* **Task objective**
Print the records below exactly, with no pictures.

* **Source information**
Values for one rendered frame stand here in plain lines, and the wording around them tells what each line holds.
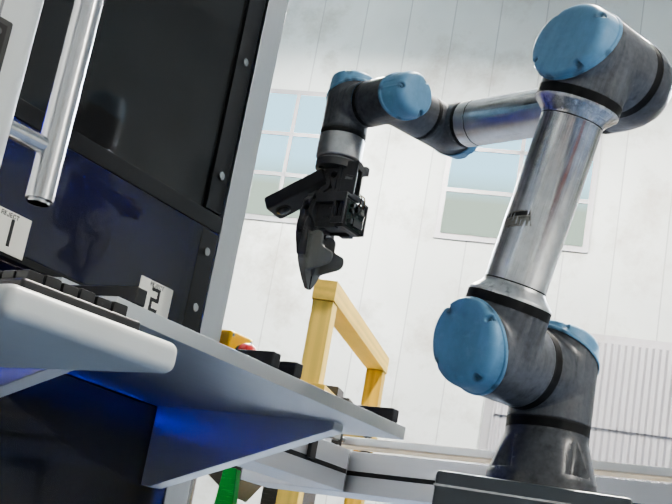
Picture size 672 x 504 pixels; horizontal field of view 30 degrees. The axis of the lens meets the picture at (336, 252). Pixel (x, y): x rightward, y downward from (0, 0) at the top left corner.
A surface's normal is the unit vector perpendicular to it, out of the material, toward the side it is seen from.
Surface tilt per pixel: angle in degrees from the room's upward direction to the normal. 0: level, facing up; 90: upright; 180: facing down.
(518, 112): 110
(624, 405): 90
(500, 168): 90
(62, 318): 90
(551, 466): 72
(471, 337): 97
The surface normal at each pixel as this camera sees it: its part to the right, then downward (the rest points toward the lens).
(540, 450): -0.19, -0.58
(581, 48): -0.66, -0.43
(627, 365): -0.22, -0.30
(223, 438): -0.50, -0.32
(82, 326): 0.77, -0.04
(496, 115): -0.73, 0.04
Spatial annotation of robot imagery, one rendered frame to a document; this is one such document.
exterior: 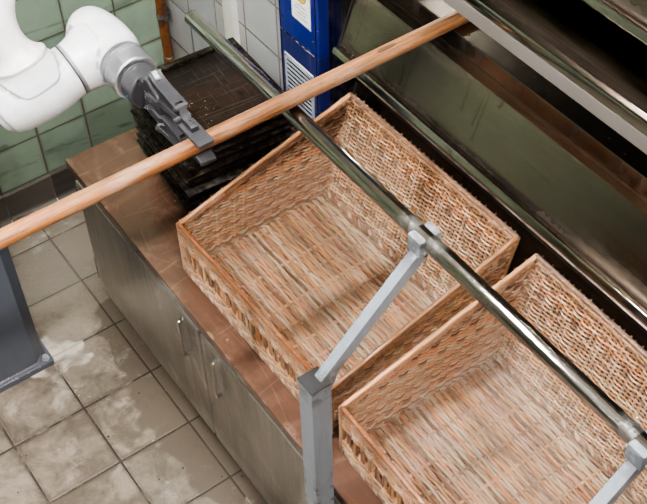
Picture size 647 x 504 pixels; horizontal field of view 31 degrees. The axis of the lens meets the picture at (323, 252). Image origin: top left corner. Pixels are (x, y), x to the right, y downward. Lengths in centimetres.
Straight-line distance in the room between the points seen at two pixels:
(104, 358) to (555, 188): 150
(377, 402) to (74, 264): 144
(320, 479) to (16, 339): 120
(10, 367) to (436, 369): 130
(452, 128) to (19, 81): 83
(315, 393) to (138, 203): 98
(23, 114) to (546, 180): 95
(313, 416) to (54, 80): 75
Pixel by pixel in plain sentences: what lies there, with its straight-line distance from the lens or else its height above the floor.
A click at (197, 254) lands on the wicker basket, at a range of 244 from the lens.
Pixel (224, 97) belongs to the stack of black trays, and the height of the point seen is 80.
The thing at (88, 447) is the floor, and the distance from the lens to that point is 303.
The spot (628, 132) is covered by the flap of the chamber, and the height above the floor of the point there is 140.
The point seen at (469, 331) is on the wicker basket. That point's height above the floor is 73.
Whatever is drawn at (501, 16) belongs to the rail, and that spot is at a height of 143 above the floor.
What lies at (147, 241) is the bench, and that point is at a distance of 265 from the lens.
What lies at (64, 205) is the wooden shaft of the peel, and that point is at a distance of 187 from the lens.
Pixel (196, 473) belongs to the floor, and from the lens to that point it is 294.
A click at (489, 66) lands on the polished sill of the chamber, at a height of 116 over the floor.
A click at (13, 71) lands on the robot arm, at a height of 123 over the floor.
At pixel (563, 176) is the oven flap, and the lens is 213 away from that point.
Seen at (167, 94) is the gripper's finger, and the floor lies 125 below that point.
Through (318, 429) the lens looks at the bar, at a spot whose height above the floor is 84.
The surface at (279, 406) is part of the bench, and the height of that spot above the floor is 58.
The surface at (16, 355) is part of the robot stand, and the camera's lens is 313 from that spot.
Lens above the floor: 251
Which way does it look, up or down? 48 degrees down
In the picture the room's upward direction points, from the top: 2 degrees counter-clockwise
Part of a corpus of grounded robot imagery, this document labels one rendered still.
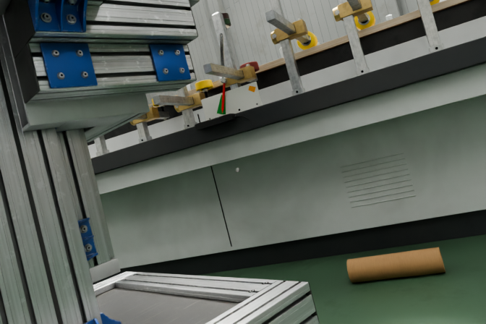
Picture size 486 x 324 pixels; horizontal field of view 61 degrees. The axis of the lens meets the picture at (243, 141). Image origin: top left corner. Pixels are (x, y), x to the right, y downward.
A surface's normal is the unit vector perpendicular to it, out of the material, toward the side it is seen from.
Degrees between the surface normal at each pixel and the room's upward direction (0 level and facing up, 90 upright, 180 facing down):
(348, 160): 90
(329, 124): 90
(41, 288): 90
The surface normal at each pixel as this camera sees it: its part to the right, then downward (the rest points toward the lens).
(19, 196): 0.66, -0.20
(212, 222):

* **Solved exercise**
Values for one rendered frame stand here in plain lines, and the wording around them tells what each line holds.
Picture size 672 x 504 pixels; horizontal field of view 30 degrees. The axis of the lens meets the picture at (336, 252). Pixel (x, y): x rightward, y downward from (0, 0) at the top left corner.
A surface's normal is the unit vector perpendicular to it, out of the material, toward the side it is seen from.
Surface tilt per pixel: angle in degrees from the room's upward direction to the normal. 0: level, facing up; 90: upright; 180: facing down.
(518, 112): 110
(624, 405): 90
(500, 168): 90
(62, 318): 90
(551, 466): 72
(471, 337): 97
The surface normal at each pixel as this camera sees it: its part to the right, then downward (the rest points toward the lens).
(540, 450): -0.19, -0.58
(581, 48): -0.66, -0.43
(627, 365): -0.22, -0.30
(223, 438): -0.50, -0.32
(82, 326): 0.77, -0.04
(496, 115): -0.73, 0.04
Spatial annotation of robot imagery, one rendered frame to a document; this is one such document.
exterior: 
Picture size 647 x 504 pixels; horizontal field of view 31 degrees. The axis of the lens meets the picture at (323, 252). Image origin: top left corner. Pixels are (x, y), x to the right, y downward. Lengths in centimetres.
Straight-line distance in the room between the points seen at two pixels:
(104, 358) to (555, 188): 150
(377, 402) to (74, 264): 144
(320, 479) to (16, 339): 120
(10, 367) to (436, 369): 130
(452, 128) to (19, 81): 83
(315, 393) to (138, 203): 98
(23, 114) to (546, 180): 95
(313, 416) to (54, 80): 75
Pixel by pixel in plain sentences: what lies there, with its straight-line distance from the lens or else its height above the floor.
A click at (197, 254) lands on the wicker basket, at a range of 244 from the lens.
Pixel (224, 97) belongs to the stack of black trays, and the height of the point seen is 80.
The thing at (88, 447) is the floor, and the distance from the lens to that point is 303.
The spot (628, 132) is covered by the flap of the chamber, and the height above the floor of the point there is 140.
The point seen at (469, 331) is on the wicker basket. That point's height above the floor is 73.
Whatever is drawn at (501, 16) belongs to the rail, and that spot is at a height of 143 above the floor.
What lies at (147, 241) is the bench, and that point is at a distance of 265 from the lens.
What lies at (64, 205) is the wooden shaft of the peel, and that point is at a distance of 187 from the lens.
Pixel (196, 473) belongs to the floor, and from the lens to that point it is 294.
A click at (489, 66) lands on the polished sill of the chamber, at a height of 116 over the floor.
A click at (13, 71) lands on the robot arm, at a height of 123 over the floor.
At pixel (563, 176) is the oven flap, and the lens is 213 away from that point.
Seen at (167, 94) is the gripper's finger, and the floor lies 125 below that point.
Through (318, 429) the lens looks at the bar, at a spot whose height above the floor is 84.
The surface at (279, 406) is part of the bench, and the height of that spot above the floor is 58.
The surface at (16, 355) is part of the robot stand, and the camera's lens is 313 from that spot.
Lens above the floor: 251
Which way does it look, up or down? 48 degrees down
In the picture the room's upward direction points, from the top: 2 degrees counter-clockwise
Part of a corpus of grounded robot imagery, this document labels one rendered still.
Picture size 486 x 324 pixels; horizontal field of view 61 degrees. The axis of the lens meets the picture at (243, 141). Image origin: top left corner. Pixels are (x, y), x to the right, y downward.
A surface's normal is the unit vector perpendicular to it, out of the material, toward the side it is seen from.
Degrees between the surface normal at each pixel and the room's upward direction (0 level and facing up, 90 upright, 180 facing down):
(348, 160): 90
(329, 124): 90
(41, 288): 90
The surface normal at each pixel as this camera sees it: its part to the right, then downward (the rest points toward the lens).
(19, 196): 0.66, -0.20
(212, 222):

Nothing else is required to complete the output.